Erasmus paused for a moment, aware of the face before him, the look of serious inquiry on it, so sweet to him. Love gathered in his throat. “If only you could come and see for yourself,” he said. “If only we could go together. I want you to see it as I see it, and understand what it will mean to the work of the colliery.”

“How could I?” She smiled at his eagerness. “We could not travel together or stay together when we arrived there. I suppose you do not see us as fellow guests of Lord Spenton.”

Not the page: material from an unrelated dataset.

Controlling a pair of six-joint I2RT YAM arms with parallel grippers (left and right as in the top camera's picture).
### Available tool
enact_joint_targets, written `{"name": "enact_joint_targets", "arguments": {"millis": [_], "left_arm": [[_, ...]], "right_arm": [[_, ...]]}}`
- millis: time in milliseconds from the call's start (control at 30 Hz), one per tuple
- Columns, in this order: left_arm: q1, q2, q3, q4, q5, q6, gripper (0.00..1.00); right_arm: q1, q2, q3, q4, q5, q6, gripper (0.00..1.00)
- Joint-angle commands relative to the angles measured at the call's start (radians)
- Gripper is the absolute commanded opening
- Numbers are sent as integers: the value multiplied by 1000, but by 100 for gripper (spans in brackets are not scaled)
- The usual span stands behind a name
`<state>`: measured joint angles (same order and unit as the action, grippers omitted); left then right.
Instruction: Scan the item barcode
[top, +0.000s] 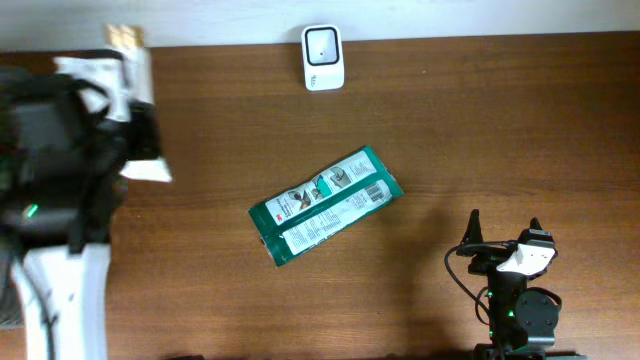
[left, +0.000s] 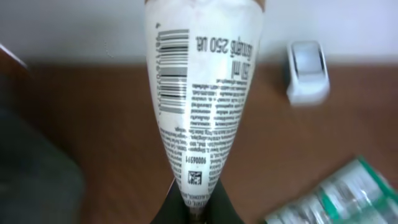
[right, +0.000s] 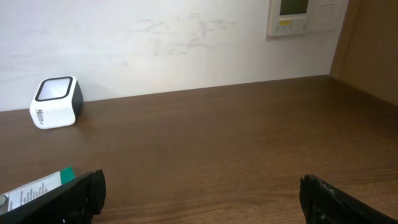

With a sudden movement Erasmus set down the teacup he had been holding. “Say you will marry me,” he said. He would have knelt before her, but the table lay between them. Instead he rose to his feet and stood glowering down at her. “Say you will marry me,” he said again. “If you will marry me, you will make me live again. Everything I have and everything I am I lay at your feet. I will give up the bank’s holdings in the West Indies, if it will please you and your brother. Anything you ask of me I will do, only say you will marry me, say you will be my wife.”

Her smile had faded with his words. In the surprise of it—not the question itself, she had entertained the possibility of his proposing to her, but the haste and violence of the pleading in it—she felt the color leave her face. She had never thought to be wanted in such a way. Even some pity for him came to her, for the terrible nakedness of his declaration and his promises; some apprehension too, as if, on his feet as he was and with looks so burning, he might move to her, take hold of her, before she could find resolution or words to stay him.

“I cannot decide so quickly,” she said. “You must give me time, Erasmus. You must give me some days. There is my brother …”

“I will speak to him. I will undertake to sever all my connections with the Africa trade. I will declare my support for the abolition of slavery. I will announce it in a form that he and I can agree on together, a form he can use for his purposes, for his cause … When can I have your answer?”

“I must think … You must give me some days.”

“May I hope, at least?”

The look she gave him was an answer sufficiently eloquent, and it was this look, and this hope, that he carried away with him.